Normally flights to nowhere can cost a lot of money, but a group of passengers on an Air New Zealand 787-9 Dreamliner on the weekend got an impromptu late-night 11-hour flight to nowhere after computer issues forced their plane to return to Auckland.
Midway to Seoul, the Air New Zealand Dreamliner turned around
A report in The Aviation Herald drew attention to the flight. Air New Zealand’s occasional service to Seoul, NZ075, pushed back from Auckland just after midnight (local time) on Saturday, March 20. The departure went smoothly, and the plane was over five hours into the flight when trouble struck the aircraft’s navigation computers.
The aircraft, ZK-NZI, had overflown the far eastern tip of Manus Island in the Bismark Sea when the decision was made to turn around and head back to Auckland Airport.
According to The Aviation Herald, there were issues with two of the three computers used for navigation.
After departure from Auckland, flight tracking data to around 36,000 feet and tracking in a northwesterly direction. In the early hours of the morning, the Boeing 787-9 overflew the Coral Sea before passing over New Britain. By this time, the aircraft had climbed to 40,000 feet.
Over five hours into the 11-hour flight, having just flown over Manus Island, the pilots turned the plane around for the long trek back to Auckland.
At this point, the flight was midway to Seoul, but the flight path was to take the Dreamliner far out into the Philippines Sea. By returning to Auckland, several airports capable of handling the Boeing remained within easy flying distance. Port Moresby, Noumea, Townsville, and Brisbane are some of the many airports scattered off to the side of the return flight path.
Not to forget, Air New Zealand’s home base is Auckland, and much of their maintenance facilities are there.
Air New Zealand keeps its fleet of 787-9 Dreamliners busy
For the 55 passengers onboard, it would have been a long night.

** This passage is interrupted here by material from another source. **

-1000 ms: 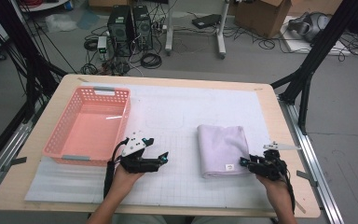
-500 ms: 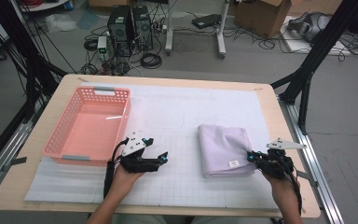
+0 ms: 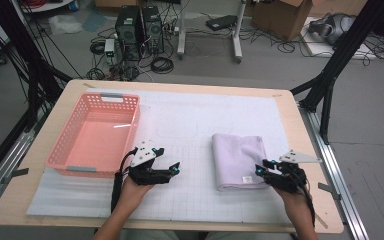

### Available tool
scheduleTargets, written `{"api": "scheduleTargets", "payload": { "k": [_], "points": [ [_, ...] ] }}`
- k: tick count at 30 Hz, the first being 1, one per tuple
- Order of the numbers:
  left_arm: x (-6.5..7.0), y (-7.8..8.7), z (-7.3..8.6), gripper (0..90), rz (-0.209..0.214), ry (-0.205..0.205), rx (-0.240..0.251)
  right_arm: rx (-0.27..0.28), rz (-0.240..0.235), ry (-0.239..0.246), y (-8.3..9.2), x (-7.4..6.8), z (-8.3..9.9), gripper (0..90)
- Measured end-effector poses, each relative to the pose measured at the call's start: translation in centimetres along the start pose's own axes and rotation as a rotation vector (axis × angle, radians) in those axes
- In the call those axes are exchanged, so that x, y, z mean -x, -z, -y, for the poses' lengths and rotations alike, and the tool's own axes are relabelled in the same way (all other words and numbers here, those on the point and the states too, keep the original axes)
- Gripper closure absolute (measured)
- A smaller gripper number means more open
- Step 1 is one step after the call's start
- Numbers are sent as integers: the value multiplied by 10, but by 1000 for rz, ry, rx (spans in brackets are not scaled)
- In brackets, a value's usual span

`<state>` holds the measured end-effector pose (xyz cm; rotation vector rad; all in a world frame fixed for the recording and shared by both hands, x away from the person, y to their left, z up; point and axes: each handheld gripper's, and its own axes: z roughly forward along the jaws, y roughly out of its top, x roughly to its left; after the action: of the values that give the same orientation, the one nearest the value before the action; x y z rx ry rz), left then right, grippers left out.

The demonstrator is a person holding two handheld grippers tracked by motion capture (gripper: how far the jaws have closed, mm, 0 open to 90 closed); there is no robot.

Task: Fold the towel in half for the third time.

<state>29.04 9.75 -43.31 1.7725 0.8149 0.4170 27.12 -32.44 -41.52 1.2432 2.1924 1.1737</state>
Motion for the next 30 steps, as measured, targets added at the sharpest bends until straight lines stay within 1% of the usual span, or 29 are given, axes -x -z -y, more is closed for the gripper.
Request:
{"api": "scheduleTargets", "payload": {
  "k": [1,2,3,4,5,6,7,8,9,10,12,13,14,15,17,18,20,22,23,24,25,26,27,28,29,30],
  "points": [
    [0,0,0,234,-1,0,1,-13,-9,15,-5,-1,1,605],
    [-1,1,0,234,-4,0,1,-41,-9,20,-11,-3,2,609],
    [-1,1,0,234,-4,2,5,-70,15,36,-16,-2,4,610],
    [-1,2,0,233,-6,6,9,-95,41,35,-18,0,6,610],
    [-2,2,0,233,-9,8,13,-101,62,16,-17,4,6,607],
    [-2,3,-1,232,-10,9,14,-109,95,-7,-14,9,7,600],
    [-3,3,-1,232,-13,10,14,-126,118,-40,-10,14,8,569],
    [-3,3,-1,232,-14,11,16,-134,119,-76,-6,19,9,531],
    [-4,3,-1,232,-16,13,16,-133,117,-101,-1,22,9,543],
    [-4,3,-1,232,-16,13,14,-102,128,-88,4,22,6,547],
    [-3,2,-1,231,-15,11,10,-8,101,-47,12,17,-7,546],
    [-3,1,-1,231,-15,12,10,29,86,-20,13,14,-15,535],
    [-3,1,-1,231,-17,13,13,50,75,12,12,11,-22,517],
    [-3,2,-1,231,-16,17,17,63,61,46,8,9,-29,520],
    [-2,2,-2,230,-15,22,30,48,48,110,-6,7,-41,542],
    [-3,2,-2,229,-15,21,30,42,39,130,-15,7,-46,567],
    [-3,2,-2,227,-17,22,28,2,37,143,-35,8,-52,585],
    [-4,2,-2,227,-20,26,27,-27,24,118,-58,9,-54,615],
    [-4,2,-1,227,-18,26,27,-40,26,95,-66,10,-54,625],
    [-4,2,-1,227,-17,25,26,-59,36,76,-75,11,-53,628],
    [-3,3,-1,227,-18,23,26,-91,61,56,-85,14,-52,635],
    [-3,3,-1,227,-18,23,27,-103,72,50,-89,16,-51,639],
    [-3,3,-1,227,-18,20,26,-99,82,25,-92,20,-50,642],
    [-3,3,-1,227,-20,20,27,-82,95,-4,-92,26,-49,624],
    [-3,3,-1,226,-20,20,27,-71,111,-43,-90,30,-48,619],
    [-3,4,-1,227,-17,23,27,-67,162,-66,-87,36,-47,661]
  ]
}}
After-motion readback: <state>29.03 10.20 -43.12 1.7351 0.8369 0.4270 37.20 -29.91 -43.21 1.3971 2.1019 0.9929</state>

They were back in Auckland when they should have been in Seoul. It might have been a flight to nowhere, but most would probably have preferred a flight to somewhere.
In normal times, Air New Zealand flies between Seoul and Auckland several times a week. In the new normal, it is scheduling just one passenger flight a month. And that once a month flight had just 55 passengers on it. Helping make the flight viable would have been a belly hold full of cargo.
Fortunately, Air New Zealand didn’t make its stranded passengers wait until April for the next flight. A substitute flight operated by ZK-NZK left Auckland on Sunday morning and touched down in Seoul that evening.
This is the first recorded incident involving ZK-NZI. The Boeing 787-9 joined the Air New Zealand fleet in July 2016 and has flown for the airline ever since. ZK-NZI, along with Air New Zealand’s 13 other Dreamliners, now make up the backbone of Air New Zealand’s international fleet. All of them are flying, operating scaled back passenger services around the Pacific rim. But underpinning their usefulness is a fairly full schedule of cargo flights.
ZK-NZI didn’t stay on the ground for long. The computer issues were quickly resolved. On Sunday afternoon, the plane headed down to Christchurch to pick up cargo before flying to Los Angeles. It has since returned, squeezed in a return trip to Tokyo Narita, and on Thursday is due to head back to Auckland from Perth.